Water has long been treated as public goods and has been managed solely by state or state-owned enterprise. At the other hand, nowadays, there is a growing demand to treat water as private goods. Although, according to van der Veeren – and many other eminent figures such as Vandana Shiva – water should remind as public goods[1], in this paper one tries to elaborate the idea of water as private goods. Firstly, one discusses briefly the lack of state-management of public goods. Secondly, one explores the promise – at least at the theory level – of privatization. Thirdly, by bringing the promise to the empirical world, one analyzes the drawbacks of privatization. Lastly, one indicates improvement alternatives of water management policy.
However, this is not happening in reality. Instead of providing wider water access and cheaper price, privatization resulting in a higher price and stagnant water access. So why is it happening? Among other reasons, one highlights two subjects which are profit seeking and market entry. Profit seeking means that a firm’s prime goal is to produce profit. Firm’s business continuation is dependent to profit. In previous condition, state-owned enterprise may sell water below its production cost. Thus, when privatization is taken place, product price is corrected (i.e. increased) to its production cost and profit margin. Furthermore, firm may not provide water access to some people as there is not sufficient potential customer in some remote/small area. It seems difficult to enter the market as water processing industry needs high investment and working capital. This, by itself, is limiting the number of firm in the market. The market is now having oligopoly instead of having full-competition market. Although oligopoly is better than monopoly, but it is still not as good as the full-competition market.
Now, how are we going to deal with those problems? One divides it based on actors such as state, society, and company/market. State can play a role as a facilitator through issuing rules and regulations regarding water market. It can require companies to provide a minimum service level in term of water quality, access, water distribution, etc. It also can induce a price ceiling (i.e. maximum product price allowed) for water. In brief, it is state responsibility to ensure a conducive market for improving water services. Subsidies can also serve as one of government tools in providing water access and improving water distribution to the marginalized people. In the other hand, government can give subsidies in different sectors for example education and health (while maintaining high water price). The arrangement then is to ensure that the net benefit of subsidies – in education or health or etc – is greater than the net loss from increasing water price. Thus, it improves the net welfare.
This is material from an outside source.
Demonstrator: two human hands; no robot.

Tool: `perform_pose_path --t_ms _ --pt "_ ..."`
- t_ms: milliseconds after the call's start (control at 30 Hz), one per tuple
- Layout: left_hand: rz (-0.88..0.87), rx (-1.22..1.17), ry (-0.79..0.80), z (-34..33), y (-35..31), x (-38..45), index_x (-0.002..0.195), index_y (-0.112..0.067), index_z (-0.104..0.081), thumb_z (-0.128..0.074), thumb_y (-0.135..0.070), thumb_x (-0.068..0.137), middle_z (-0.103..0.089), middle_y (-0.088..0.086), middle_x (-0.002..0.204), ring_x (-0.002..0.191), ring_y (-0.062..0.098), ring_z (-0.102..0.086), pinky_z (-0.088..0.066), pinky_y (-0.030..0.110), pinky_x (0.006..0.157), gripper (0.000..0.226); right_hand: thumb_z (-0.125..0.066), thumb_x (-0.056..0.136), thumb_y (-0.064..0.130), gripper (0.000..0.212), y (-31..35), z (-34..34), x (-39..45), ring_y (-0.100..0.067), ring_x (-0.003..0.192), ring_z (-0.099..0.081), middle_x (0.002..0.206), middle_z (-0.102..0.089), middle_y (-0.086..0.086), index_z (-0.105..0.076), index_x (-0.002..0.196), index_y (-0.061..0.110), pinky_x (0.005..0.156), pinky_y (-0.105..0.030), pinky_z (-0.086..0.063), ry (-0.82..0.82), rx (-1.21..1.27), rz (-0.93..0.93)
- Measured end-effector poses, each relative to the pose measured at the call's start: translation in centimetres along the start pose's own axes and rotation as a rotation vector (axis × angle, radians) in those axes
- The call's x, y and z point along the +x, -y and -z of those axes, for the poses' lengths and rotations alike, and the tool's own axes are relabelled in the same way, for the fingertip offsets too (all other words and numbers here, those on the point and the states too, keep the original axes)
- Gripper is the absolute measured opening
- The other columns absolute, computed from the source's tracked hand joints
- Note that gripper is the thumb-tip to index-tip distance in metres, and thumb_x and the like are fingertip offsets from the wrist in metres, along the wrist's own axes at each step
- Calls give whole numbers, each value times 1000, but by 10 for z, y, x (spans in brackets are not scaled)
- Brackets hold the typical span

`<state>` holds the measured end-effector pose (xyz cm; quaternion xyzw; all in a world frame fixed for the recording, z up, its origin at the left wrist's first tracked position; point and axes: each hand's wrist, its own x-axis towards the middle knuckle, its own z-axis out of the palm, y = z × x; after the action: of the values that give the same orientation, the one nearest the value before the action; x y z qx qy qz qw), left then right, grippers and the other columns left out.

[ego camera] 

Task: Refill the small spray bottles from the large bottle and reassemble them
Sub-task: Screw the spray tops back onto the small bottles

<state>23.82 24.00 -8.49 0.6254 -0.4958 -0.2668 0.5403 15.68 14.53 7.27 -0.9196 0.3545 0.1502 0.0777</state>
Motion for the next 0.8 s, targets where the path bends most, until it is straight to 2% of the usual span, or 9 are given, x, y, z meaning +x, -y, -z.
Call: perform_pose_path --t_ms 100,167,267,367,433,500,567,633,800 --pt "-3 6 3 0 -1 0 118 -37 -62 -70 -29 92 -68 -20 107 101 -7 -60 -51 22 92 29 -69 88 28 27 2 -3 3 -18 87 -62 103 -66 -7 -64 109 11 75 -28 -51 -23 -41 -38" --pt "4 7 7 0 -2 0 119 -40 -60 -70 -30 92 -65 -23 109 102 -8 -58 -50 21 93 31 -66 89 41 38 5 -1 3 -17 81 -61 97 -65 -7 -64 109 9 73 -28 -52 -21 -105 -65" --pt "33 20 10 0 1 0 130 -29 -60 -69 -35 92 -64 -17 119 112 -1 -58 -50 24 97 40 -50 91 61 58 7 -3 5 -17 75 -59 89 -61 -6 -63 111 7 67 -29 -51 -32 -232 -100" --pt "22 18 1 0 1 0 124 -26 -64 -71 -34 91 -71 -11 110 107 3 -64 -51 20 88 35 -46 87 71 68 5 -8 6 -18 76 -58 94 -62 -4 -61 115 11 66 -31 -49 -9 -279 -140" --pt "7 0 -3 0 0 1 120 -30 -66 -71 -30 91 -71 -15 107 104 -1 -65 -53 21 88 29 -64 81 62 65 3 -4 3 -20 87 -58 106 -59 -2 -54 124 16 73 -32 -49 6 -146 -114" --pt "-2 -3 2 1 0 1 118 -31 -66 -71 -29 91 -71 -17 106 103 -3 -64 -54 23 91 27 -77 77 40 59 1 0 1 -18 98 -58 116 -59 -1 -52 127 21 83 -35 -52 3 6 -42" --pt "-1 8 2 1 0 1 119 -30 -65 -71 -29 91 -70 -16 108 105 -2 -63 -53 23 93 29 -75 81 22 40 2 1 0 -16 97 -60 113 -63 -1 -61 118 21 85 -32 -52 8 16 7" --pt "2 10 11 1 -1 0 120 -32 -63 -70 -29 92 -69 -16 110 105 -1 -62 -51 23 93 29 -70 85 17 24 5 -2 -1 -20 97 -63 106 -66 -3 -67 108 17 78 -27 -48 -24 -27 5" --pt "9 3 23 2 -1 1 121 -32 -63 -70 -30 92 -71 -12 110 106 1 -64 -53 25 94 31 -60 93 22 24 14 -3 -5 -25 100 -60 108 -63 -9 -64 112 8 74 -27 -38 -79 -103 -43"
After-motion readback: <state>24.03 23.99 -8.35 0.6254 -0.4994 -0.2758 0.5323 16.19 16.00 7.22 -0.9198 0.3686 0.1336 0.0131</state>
Society plays important role in controlling firm’s practices through public participation. Public participation can varies from submitting service complaint until boycott. The crucial factor here is that society is information-literate (i.e. having enough information). Public can also participate in form of capital/equity (i.e. buying stocks) so that public gains some control over company’s business practice. Another form of public participation is through legalizing the cultural/traditional water management. This traditional arrangement – such as Subak in Bali-Indonesia – has proven to be effective and efficient.[2]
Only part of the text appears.